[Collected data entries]
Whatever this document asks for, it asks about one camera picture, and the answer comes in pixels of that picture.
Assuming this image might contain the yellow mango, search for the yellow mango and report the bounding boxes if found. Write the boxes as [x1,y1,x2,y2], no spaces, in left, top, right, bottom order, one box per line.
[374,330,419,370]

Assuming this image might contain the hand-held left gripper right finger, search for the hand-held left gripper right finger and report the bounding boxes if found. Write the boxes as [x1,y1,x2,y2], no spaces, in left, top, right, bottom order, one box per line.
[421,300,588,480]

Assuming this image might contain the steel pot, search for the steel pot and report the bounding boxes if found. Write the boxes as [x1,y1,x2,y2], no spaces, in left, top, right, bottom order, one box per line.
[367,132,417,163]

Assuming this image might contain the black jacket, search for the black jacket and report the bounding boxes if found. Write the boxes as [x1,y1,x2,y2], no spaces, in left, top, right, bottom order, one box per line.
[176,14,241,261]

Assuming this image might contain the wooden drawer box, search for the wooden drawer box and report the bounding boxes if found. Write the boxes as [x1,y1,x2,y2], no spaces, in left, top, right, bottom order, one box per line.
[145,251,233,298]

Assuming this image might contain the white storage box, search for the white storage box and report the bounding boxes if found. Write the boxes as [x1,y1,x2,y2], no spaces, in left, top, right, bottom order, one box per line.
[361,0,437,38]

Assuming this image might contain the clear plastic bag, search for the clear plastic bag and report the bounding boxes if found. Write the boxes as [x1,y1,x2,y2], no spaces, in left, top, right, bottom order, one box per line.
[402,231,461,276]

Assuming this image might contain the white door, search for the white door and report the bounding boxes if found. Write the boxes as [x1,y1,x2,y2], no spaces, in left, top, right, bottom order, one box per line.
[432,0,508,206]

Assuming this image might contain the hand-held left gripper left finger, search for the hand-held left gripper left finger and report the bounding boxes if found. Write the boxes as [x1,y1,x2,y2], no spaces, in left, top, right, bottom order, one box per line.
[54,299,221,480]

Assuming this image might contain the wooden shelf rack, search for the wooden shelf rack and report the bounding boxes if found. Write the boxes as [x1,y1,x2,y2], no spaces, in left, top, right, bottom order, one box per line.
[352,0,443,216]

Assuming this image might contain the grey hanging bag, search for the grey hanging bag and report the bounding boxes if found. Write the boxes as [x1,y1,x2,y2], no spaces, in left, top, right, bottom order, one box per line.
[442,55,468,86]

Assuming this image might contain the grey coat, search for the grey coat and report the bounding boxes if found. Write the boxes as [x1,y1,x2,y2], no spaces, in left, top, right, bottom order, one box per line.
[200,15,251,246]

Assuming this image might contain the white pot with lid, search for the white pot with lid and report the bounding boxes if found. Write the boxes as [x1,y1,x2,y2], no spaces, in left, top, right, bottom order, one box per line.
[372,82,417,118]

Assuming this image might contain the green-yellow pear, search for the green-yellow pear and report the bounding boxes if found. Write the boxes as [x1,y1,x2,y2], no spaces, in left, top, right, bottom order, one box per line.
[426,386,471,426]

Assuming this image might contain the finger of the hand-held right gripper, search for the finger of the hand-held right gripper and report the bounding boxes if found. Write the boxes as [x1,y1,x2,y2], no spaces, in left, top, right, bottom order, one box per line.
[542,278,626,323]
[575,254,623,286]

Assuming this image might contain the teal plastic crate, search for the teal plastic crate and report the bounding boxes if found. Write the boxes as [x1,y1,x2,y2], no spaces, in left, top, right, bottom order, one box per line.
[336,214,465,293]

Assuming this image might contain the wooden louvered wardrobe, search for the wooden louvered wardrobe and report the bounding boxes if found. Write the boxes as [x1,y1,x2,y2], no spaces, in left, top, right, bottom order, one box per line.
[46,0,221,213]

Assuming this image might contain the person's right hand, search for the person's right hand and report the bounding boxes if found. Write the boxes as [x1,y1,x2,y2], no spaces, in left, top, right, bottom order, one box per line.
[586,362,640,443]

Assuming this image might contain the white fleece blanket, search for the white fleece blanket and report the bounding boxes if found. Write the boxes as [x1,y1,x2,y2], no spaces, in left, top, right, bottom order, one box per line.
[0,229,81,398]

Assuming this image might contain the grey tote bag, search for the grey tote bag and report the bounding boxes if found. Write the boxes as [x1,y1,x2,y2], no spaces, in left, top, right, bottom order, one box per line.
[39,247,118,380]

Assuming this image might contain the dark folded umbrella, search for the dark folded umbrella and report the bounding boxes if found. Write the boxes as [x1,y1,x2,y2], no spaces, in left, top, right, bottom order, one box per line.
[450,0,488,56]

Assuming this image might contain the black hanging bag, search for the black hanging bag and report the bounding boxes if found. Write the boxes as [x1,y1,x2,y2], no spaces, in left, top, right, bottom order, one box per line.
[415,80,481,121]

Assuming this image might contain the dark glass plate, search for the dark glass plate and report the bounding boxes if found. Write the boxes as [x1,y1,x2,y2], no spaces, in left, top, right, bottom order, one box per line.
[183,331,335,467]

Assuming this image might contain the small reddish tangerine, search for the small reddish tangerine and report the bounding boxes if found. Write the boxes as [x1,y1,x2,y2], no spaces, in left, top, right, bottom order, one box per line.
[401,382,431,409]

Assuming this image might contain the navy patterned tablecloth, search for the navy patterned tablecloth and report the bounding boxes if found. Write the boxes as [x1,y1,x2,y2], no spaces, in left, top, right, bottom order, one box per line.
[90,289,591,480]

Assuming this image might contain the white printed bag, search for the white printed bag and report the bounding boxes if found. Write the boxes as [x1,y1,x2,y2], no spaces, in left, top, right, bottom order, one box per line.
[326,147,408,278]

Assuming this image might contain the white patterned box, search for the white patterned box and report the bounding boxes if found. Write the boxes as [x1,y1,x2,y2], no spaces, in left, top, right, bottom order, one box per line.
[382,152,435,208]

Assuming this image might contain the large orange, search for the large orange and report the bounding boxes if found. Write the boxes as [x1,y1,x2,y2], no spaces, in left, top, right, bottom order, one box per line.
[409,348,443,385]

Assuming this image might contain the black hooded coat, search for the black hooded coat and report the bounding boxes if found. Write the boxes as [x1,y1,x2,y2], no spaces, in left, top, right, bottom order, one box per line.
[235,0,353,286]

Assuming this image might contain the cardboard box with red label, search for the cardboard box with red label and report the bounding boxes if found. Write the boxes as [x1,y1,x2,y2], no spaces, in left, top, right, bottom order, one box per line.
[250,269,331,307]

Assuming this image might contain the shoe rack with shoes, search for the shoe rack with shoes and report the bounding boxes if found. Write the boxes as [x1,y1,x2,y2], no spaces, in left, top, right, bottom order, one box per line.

> [PROBLEM]
Word for word, return the lines from the one holding "Assuming this image might contain the navy" through the end of the entries above.

> [REPLY]
Assuming this image might contain the navy patterned tablecloth, search for the navy patterned tablecloth and report the bounding boxes if found. Write the boxes as [x1,y1,x2,y2], no spaces, in left, top, right, bottom order, one box per line.
[90,289,591,480]

Assuming this image might contain the white printed bag, search for the white printed bag and report the bounding boxes if found. Write the boxes as [x1,y1,x2,y2], no spaces, in left, top, right, bottom order, one box per line.
[326,147,408,278]

Assuming this image might contain the white patterned box, search for the white patterned box and report the bounding boxes if found. Write the boxes as [x1,y1,x2,y2], no spaces, in left, top, right, bottom order, one box per line.
[382,152,435,208]

Assuming this image might contain the large orange, search for the large orange and report the bounding boxes if found. Write the boxes as [x1,y1,x2,y2], no spaces, in left, top, right, bottom order, one box per line.
[409,348,443,385]

Assuming this image might contain the black hooded coat, search for the black hooded coat and report the bounding boxes if found. Write the boxes as [x1,y1,x2,y2], no spaces, in left, top, right, bottom order, one box per line.
[235,0,353,286]

Assuming this image might contain the cardboard box with red label, search for the cardboard box with red label and report the bounding boxes if found. Write the boxes as [x1,y1,x2,y2], no spaces, in left, top, right, bottom order, one box per line.
[250,269,331,307]

Assuming this image might contain the shoe rack with shoes, search for the shoe rack with shoes and report the bounding boxes if found. Write the boxes as [x1,y1,x2,y2], no spaces, in left, top, right, bottom order, one box per line.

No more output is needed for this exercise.